_Assignment_
Reproduce the listing that follows, line for line.

::::::

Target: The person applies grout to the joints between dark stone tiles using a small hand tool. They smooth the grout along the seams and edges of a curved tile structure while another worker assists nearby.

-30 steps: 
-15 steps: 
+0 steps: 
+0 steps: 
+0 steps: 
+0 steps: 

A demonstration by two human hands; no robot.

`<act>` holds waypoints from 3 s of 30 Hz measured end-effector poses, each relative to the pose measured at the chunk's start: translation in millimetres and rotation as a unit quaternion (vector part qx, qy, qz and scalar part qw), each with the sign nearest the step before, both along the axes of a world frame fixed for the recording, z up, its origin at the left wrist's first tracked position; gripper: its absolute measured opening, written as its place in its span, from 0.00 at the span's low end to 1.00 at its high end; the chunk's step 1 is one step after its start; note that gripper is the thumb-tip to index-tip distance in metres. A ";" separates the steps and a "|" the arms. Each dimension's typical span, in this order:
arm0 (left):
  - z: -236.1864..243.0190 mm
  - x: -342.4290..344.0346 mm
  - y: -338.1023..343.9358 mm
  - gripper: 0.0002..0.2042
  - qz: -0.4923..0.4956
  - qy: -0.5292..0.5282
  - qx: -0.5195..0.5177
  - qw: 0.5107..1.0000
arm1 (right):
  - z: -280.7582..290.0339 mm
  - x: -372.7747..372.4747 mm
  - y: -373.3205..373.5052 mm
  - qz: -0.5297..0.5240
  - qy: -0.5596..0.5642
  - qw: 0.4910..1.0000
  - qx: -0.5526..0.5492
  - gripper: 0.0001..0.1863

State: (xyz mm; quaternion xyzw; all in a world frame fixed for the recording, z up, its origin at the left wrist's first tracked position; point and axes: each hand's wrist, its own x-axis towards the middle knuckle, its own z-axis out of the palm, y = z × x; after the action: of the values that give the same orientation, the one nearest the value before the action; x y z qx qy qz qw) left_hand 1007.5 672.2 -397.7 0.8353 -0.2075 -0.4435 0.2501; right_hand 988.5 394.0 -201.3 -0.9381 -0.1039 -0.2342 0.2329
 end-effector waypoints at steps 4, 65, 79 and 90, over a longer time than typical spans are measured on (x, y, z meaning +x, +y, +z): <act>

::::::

_Answer_
Target: The person applies grout to the joints between dark stone tiles using a small hand tool. They smooth the grout along the seams and edges of a curved tile structure while another worker assists nearby.

-30 steps: 
-15 steps: 
+0 steps: 
+0 steps: 
+0 steps: 
+0 steps: 

A demonstration by two human hands; no robot.

`<act>` holds waypoints from 3 s of 30 Hz measured end-effector poses, each relative to the pose measured at the chunk's start: translation in millimetres and rotation as a unit quaternion (vector part qx, qy, qz and scalar part qw), each with the sign nearest the step before, both along the axes of a world frame fixed for the recording, z up, its origin at the left wrist's first tracked position; gripper: its absolute measured opening, written as its place in its span, from 0.00 at the span's low end to 1.00 at its high end; the chunk's step 1 is one step after its start; note that gripper is the thumb-tip to index-tip distance in metres. A ";" separates the steps and a "|" the arms. Each dimension's typical span, in this order:
arm0 (left):
  - z: -236.1864..243.0190 mm
  - x: -342.4290..344.0346 mm
  - y: -338.1023..343.9358 mm
  - gripper: 0.0002..0.2042
  - qz: -0.4923..0.4956
  - qy: -0.5292..0.5282
  - qx: -0.5195..0.5177
  - qw: 0.5107..1.0000
arm1 (right):
  - z: -280.7582..290.0339 mm
  - x: -372.7747..372.4747 mm
  - y: -373.3205..373.5052 mm
  - qz: -0.5297..0.5240
  - qy: -0.5596..0.5642
  - qw: 0.4910..1.0000
  - qx: -0.5526..0.5492
  - gripper: 0.0001..0.1863

State: (xyz mm; quaternion xyzw; all in a world frame fixed for the recording, z up, its origin at the left wrist's first tracked position; point and axes: each hand's wrist, its own x-axis towards the middle knuckle, its own z-axis out of the palm, y = z × x; after the action: of the values that give the same orientation, the one nearest the value before the action; x y z qx qy qz qw) left_hand 1007.5 672.2 -397.7 0.8353 -0.2075 -0.4435 0.2501; right_hand 988.5 394.0 -201.3 -0.9381 -0.1039 -0.2342 0.2329
 end-effector waypoints at steps 4, 65, 79 and 90, over a longer time than typical spans are measured on (x, y, z meaning +x, +y, +z): <act>

Nothing further is needed for this answer.